Today's running order
The new government has suffered its first defeat in the House of Commons, over changes to rules governing the in/out EU referendum campaign. Ministers wanted to amend purdah rules which limit government activity during the campaign period. But Labour teamed up with rebel Tory MPs to block the move by 312 to 285 and ensure the normal rules would apply. Labour said the defeat was "humiliating" for the Conservative government. Thirty-seven Conservative MPs rebelled – including five former cabinet ministers. Bernard Jenkin is Conservative MP, chairman of the Public Administration Select.
Almost 200 of the UK’s most senior scientific research men and women have signed an open letter published in Tuesday’s FT calling on the Government to ring fence public spending on scientific research in the upcoming comprehensive spending review. Alison Clough is CEO of the Association of the British Pharmaceutical Industry, the ABPI, and a signatory on the open letter to the Government.
Two British fighters with so-called Islamic State were killed by an RAF drone strike in Syria in an "act of self-defence", David Cameron told Parliament yesterday. Cardiff-born Reyaad Khan was targeted in Raqqa on 21 August and died alongside fellow Briton Ruhul Amin and another fighter. Khan, 21, had been plotting "barbaric" attacks on UK soil, Cameron said, arguing the action was lawful and necessary, despite MPs previously ruling out UK military action in Syria. In the same statement, Cameron announced the UK will accept up to 20,000 refugees from Syria over the next five years, mainly young people currently living in camps in Syria, Turkey and Jordan. Our correspondent Hywel Griffith reports on the reaction of Cardiff Muslims to the news of Reyaad Khan’s killing and Philippe Sands QC is barrister and Professor of Law at University College London.
One of the British Vice News journalists who was arrested in Turkey last month says he feels a massive sense of responsibility for his Iraqi translator who remains in custody. In his first interview since his release from prison 3 days ago, reporter Jake Hanrahan has told this programme he won't celebrate being back in the UK until Mohammed Ismael Rasool is also freed. He and his cameraman Philip Pendlebury were arrested along with their translator in the south-east of the country last month.
Hurricanes have names - so why not storms? The Met office is looking for names to give a number of storms expected over the winter - and they are appealing to the public for help. Derrick Ryall is head of the public weather service at the Met Office.
As the fate of tens of thousands of Syrian refugees desperately trying to make their way to Europe continues to dominate the news, people from across the UK wanting to help have been taking matters into their own hands.

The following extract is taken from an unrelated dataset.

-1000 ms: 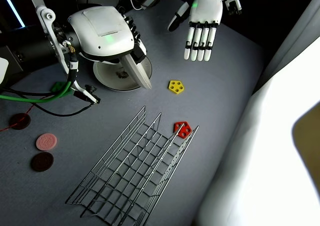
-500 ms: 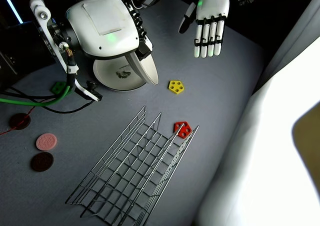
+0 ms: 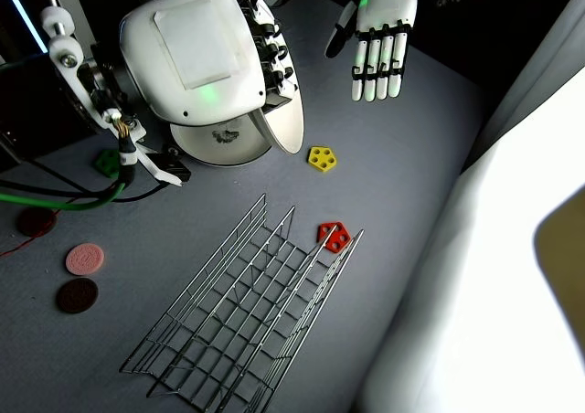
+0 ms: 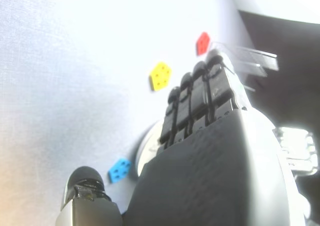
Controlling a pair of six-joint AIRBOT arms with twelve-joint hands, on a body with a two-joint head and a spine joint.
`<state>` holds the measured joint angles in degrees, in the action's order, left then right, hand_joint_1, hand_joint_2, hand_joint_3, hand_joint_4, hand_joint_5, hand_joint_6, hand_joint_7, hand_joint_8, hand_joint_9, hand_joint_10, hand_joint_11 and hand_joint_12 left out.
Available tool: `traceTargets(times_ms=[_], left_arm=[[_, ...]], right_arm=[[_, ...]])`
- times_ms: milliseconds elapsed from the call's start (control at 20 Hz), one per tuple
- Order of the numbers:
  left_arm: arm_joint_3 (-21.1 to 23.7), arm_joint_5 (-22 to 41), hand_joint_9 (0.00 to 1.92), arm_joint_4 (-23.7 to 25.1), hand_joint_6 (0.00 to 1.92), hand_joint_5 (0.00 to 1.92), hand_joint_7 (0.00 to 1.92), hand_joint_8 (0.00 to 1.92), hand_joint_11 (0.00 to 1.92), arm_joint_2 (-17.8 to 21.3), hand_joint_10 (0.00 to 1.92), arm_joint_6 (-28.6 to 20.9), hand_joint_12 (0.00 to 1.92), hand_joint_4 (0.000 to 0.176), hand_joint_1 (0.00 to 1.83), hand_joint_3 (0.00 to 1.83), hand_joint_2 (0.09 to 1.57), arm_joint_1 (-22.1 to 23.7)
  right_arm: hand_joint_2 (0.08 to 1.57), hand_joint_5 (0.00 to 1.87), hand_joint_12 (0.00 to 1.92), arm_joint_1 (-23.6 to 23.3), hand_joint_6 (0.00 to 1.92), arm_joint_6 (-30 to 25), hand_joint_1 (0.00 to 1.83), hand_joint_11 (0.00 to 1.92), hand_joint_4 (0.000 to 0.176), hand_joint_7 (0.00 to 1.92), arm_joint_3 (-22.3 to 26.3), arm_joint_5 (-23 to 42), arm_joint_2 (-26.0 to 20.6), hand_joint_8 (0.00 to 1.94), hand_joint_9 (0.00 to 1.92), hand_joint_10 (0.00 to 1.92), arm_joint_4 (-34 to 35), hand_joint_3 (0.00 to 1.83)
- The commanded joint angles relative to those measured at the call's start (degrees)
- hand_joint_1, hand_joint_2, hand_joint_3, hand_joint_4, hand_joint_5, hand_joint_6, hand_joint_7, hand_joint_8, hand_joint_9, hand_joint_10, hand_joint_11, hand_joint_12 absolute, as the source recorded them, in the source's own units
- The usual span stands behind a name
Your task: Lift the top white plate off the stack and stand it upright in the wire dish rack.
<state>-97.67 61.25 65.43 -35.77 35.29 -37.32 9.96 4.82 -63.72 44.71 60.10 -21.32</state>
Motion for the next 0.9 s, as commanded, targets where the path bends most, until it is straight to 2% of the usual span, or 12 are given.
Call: traceTargets(times_ms=[0,400,600,850], left_arm=[[0.1,2.9,0.06,-4.4,0.01,0.06,0.09,0.01,0.08,0.6,0.01,-0.2,0.01,0.0,0.06,0.0,0.91,1.3],[0.3,2.4,0.06,-4.1,0.0,0.06,0.08,0.0,0.08,0.6,0.0,-1.5,0.01,0.0,0.03,0.0,0.91,1.6],[0.6,2.2,0.04,-4.0,0.0,0.05,0.06,0.0,0.08,0.6,0.0,-1.9,0.01,0.0,0.1,0.0,0.91,1.6],[0.7,2.2,0.07,-3.6,0.01,0.07,0.08,0.01,0.11,0.8,0.01,-2.2,0.02,0.0,0.07,0.0,0.91,1.6]], right_arm=[[1.02,1.03,1.22,-0.9,0.86,-2.0,1.5,1.08,0.0,1.16,-0.4,8.7,-0.6,0.43,1.18,0.58,4.0,0.0],[1.02,1.04,1.24,-0.9,0.85,-9.2,1.5,1.05,0.0,1.17,-4.6,8.7,-0.7,0.42,1.2,0.56,5.9,0.0],[1.04,1.02,1.26,-0.8,0.91,-14.1,1.5,1.05,0.0,1.13,-6.9,8.6,-0.7,0.5,1.13,0.66,5.7,0.0],[1.03,1.04,1.22,-0.8,0.86,-19.8,1.5,1.07,0.0,1.16,-9.1,8.7,-0.7,0.42,1.16,0.62,4.7,0.0]])
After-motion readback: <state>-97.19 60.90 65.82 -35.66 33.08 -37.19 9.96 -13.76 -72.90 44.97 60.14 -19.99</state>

Clothes, camping gear and tinned food are among some of the items being donated to help those migrants closest to Britain – the roughly 3-4000 living just outside Calais in what’s known as the jungle - along with less useful things like musical instruments, frozen food and out of date medicines. Professional charities say this grass roots giving doesn’t help – and that donating cold hard cash to them is the best way to help. Nick Harvey is from charity Doctors of the World – who has been operating in Calais ‘jungle’ since 2003, Nick himself has been 5 times, most recently two weeks ago – it’s the only medical charity to be operating in the jungle and Liberty Hughes is a grass roots charity organiser who has been organising donations to Calais migrants.
A controversial sculpture by Sir Anish Kapoor on show at the Palace of Versailles in France has been vandalised for a second time. The huge installation, called Dirty Corner, was covered with slogans, some of which were anti-Semitic. Jim spoke to Sir Anish about his reaction to the vandalism.
Plans to extend free childcare places in England's schools could backfire, leaving fewer children attending school nurseries, according to head teachers. The government has pledged to extend free childcare from 15 to 30 hours a week to working parents from 2017. A NAHT heads' union survey of schools with nurseries suggests most would have to cut places to accommodate children moving from a half to a full day. Our Education editor Branwen Jeffreys reports and Russell Hobby, General Secretary of the NAHT (National Union of Head Teachers).
Two British fighters with so-called Islamic State were killed by an RAF drone strike in Syria in an "act of self-defence", David Cameron told Parliament yesterday (see 0710). Kat Craig is Legal Director of Reprieve's Abuses in Counter-Terrorism team and the Defence Secretary Michael Fallon.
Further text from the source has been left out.